To do — Exactly the lines from the start of the data below through the line containing "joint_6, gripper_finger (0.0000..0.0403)" must be returned, and no others.

※ ※ ※

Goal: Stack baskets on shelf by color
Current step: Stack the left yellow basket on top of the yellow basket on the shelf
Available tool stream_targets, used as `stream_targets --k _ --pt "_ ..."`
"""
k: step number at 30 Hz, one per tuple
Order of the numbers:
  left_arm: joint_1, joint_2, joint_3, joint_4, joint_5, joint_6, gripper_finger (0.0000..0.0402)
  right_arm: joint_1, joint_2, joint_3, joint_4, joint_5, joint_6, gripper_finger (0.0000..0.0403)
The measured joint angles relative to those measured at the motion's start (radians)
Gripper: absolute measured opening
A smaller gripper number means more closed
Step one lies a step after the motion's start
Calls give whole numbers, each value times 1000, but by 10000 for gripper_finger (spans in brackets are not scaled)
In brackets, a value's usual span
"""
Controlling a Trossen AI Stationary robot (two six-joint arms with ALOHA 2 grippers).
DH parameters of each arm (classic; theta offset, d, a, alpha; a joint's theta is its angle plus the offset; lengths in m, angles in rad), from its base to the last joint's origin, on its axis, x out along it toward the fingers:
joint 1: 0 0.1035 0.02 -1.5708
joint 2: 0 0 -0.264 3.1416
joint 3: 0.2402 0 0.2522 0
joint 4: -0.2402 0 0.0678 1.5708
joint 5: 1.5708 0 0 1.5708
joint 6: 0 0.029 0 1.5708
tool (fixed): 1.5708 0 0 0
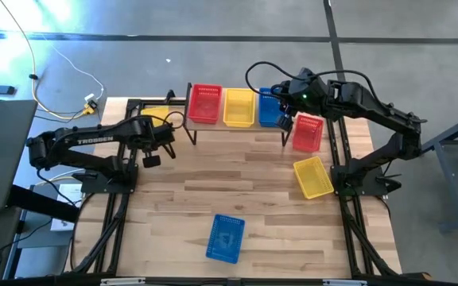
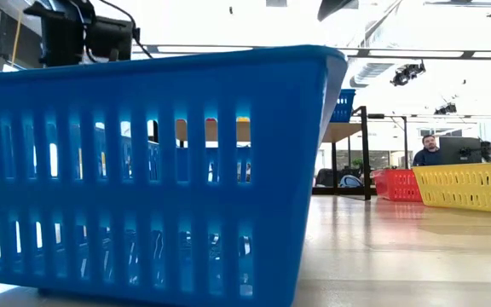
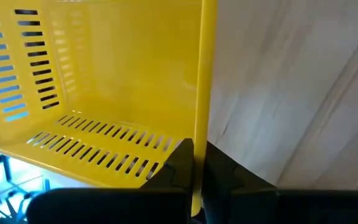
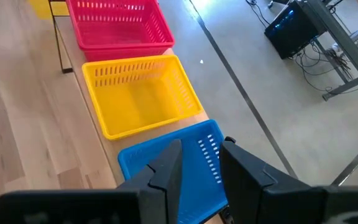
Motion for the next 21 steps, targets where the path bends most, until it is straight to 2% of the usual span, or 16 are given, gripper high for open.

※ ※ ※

Exercise result —
Goal: Stack baskets on shelf by color
Current step: Stack the left yellow basket on top of the yellow basket on the shelf
Available tool stream_targets, used as `stream_targets --k _ --pt "_ ..."`
"""
k: step number at 30 Hz, one per tuple
Order of the numbers:
  left_arm: joint_1, joint_2, joint_3, joint_4, joint_5, joint_6, gripper_finger (0.0000..0.0402)
  right_arm: joint_1, joint_2, joint_3, joint_4, joint_5, joint_6, gripper_finger (0.0000..0.0403)

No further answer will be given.